The risk factors of breast cancer are unknown, although studies suggest that estrogen, the female hormone produced by the ovaries, is involved. One reason for suspecting estrogen is the association of breast cancer to certain reproductive system changes in a woman's life.
About 5% -10 % (per ACS literature) of all breast cancers are thought to be related to genetic predisposition. Molecular tests are available to identify BRCA1 and BRCA2 genetic susceptibility, which is present in a small percentage of the population. BRCA1 and BRCA2 mutations are seen more often in women of Jewish ancestry.
It has already been established that women with first-degree relatives who had breast cancer are at greater risk of getting it themselves. These women are encouraged to have screening tests earlier and sometimes more often than women without such a family history.
The risk of breast cancer increases with age. The lifetime risk is approximately 1 in 8. The risk increases significantly after age 50 with the risk for 50-year-olds at 1 in 37; 60-year-olds 1 in 26 and for 70-year-olds 1 in 24. Risk is higher in women who have a personal or family history of breast cancer, biopsy-confirmed atypical hyperplasia, increased breast density, a long menstrual history (menstrual periods that started early and ended late in life), obesity after menopause, recent use of oral contraceptives or postmenopausal estrogens and progestin, who have never had children or had their first child after age 30, or who consume alcoholic beverages.

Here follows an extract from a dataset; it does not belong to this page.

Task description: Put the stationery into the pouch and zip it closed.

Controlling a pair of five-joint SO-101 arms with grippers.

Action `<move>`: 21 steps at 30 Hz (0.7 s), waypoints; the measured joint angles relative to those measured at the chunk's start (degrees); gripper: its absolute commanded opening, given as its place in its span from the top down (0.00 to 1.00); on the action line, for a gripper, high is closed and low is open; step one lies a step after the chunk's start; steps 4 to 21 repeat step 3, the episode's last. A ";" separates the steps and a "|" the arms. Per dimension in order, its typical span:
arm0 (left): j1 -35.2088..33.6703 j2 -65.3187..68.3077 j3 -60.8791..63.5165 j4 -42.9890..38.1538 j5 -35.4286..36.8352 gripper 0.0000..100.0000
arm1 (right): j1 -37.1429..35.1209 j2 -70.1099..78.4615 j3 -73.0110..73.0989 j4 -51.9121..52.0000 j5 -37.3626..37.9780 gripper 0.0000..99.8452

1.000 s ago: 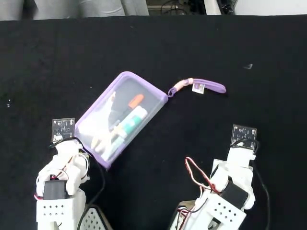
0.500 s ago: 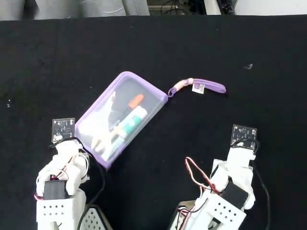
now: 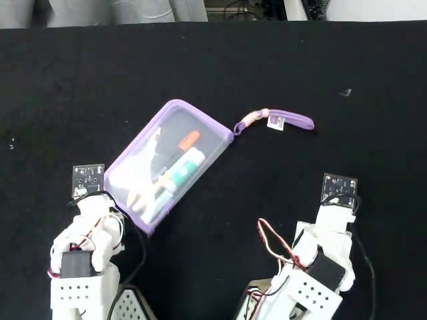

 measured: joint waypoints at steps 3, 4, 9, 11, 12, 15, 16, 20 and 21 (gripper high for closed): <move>0.00 0.00 0.00 0.00 0.00 0.96 | 0.00 0.00 0.00 0.00 0.00 0.99; 0.00 0.00 0.00 0.00 0.00 0.96 | 0.00 0.00 0.00 0.00 0.00 0.99; 0.00 0.00 0.00 0.00 0.00 0.96 | 0.00 0.00 0.00 0.00 0.00 0.99; 0.00 0.00 0.00 0.00 0.00 0.96 | 0.00 0.00 0.00 0.00 0.00 0.99; 0.00 0.00 0.00 0.00 0.00 0.96 | 0.00 0.00 0.00 0.00 0.00 0.99; 0.00 0.00 0.00 0.00 0.00 0.96 | 0.00 0.00 0.00 0.00 0.00 0.99; 0.00 0.00 0.00 0.00 0.00 0.96 | 0.00 0.00 0.00 0.00 0.00 0.99; 0.00 0.00 0.00 0.00 0.00 0.96 | 0.00 0.00 0.00 0.00 0.00 0.99; 0.00 0.00 0.00 0.00 0.00 0.96 | 0.00 0.00 0.00 0.00 0.00 0.99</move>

Worldwide, breast cancer incidence rates appear to correlate with variations in diet, especially fat intake, although the specific dietary factors that affect breast cancer have not been firmly established. Vigorous physical activity and maintenance of a healthy body weight are associated with lower risk. Most data indicate tamoxifen decreases breast cancer risk and preliminary data suggest another selective estrogen-receptor modulator, raloxifene, does also.